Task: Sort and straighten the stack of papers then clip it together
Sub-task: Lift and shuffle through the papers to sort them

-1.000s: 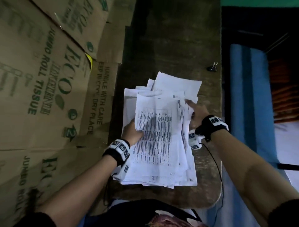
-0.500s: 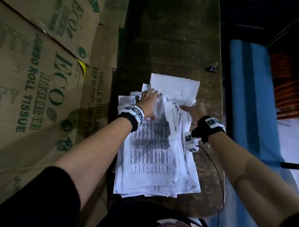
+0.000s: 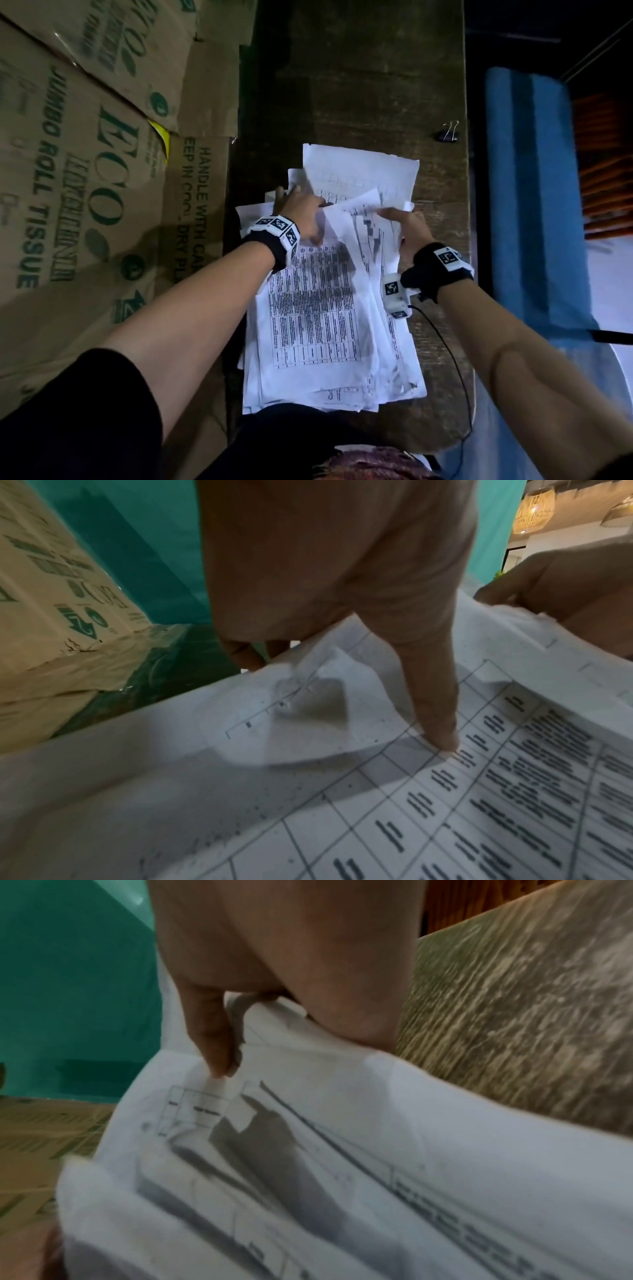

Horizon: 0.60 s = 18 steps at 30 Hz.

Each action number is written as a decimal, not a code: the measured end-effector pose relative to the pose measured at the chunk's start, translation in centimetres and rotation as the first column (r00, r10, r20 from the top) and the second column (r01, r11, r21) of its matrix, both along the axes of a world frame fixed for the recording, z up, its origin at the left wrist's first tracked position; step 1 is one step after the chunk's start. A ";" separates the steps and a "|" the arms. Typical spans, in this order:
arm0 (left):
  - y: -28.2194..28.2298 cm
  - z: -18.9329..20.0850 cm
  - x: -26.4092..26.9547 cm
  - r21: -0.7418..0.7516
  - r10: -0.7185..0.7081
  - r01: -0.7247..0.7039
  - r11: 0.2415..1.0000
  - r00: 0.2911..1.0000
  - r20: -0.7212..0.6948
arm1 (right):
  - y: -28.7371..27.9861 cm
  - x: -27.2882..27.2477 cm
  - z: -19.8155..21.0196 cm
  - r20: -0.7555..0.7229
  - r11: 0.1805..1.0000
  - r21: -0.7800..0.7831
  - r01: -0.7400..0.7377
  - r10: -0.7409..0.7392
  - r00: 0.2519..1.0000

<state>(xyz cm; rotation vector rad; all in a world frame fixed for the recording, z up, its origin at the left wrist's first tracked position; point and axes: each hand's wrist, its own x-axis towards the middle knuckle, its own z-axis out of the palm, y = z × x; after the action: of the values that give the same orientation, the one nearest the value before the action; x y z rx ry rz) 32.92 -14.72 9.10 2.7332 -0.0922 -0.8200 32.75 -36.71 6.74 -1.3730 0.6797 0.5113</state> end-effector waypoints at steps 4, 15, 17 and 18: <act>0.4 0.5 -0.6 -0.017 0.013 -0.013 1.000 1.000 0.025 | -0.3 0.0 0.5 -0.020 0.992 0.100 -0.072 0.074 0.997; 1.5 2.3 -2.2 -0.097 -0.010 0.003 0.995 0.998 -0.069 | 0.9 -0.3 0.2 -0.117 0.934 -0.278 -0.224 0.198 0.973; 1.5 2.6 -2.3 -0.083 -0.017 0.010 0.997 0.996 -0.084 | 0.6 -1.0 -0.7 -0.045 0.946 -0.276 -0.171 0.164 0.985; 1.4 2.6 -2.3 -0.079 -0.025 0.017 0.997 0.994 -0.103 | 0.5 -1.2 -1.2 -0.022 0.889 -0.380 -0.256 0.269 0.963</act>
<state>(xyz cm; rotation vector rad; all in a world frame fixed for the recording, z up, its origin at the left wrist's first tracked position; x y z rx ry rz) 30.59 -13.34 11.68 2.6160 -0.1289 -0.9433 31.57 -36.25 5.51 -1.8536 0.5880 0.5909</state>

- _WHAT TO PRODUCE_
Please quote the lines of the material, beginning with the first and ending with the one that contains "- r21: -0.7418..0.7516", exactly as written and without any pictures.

- _RESPONSE TO THIS EXERCISE_
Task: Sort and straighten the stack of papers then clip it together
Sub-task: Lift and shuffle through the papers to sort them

-1.000s: 
-0.500s: 
+0.000s: 

Horizon: 0.60 s = 18 steps at 30 Hz.

Each action number is written as a decimal, not a code: the measured end-effector pose relative to the pose measured at the chunk's start, translation in centimetres and rotation as the first column (r00, r10, r20 from the top) and the second column (r01, r11, r21) of its matrix, both along the axes of a world frame fixed for the recording, z up, its origin at the left wrist's first tracked position; step 1 is one step after the chunk's start. A ";" separates the steps and a "|" the arms. Typical spans, in this order:
arm0 (left):
  - y: -28.2194..28.2298 cm
  - z: -18.9329..20.0850 cm
  - x: -26.4092..26.9547 cm
  - r21: -0.7418..0.7516

No other output was requested.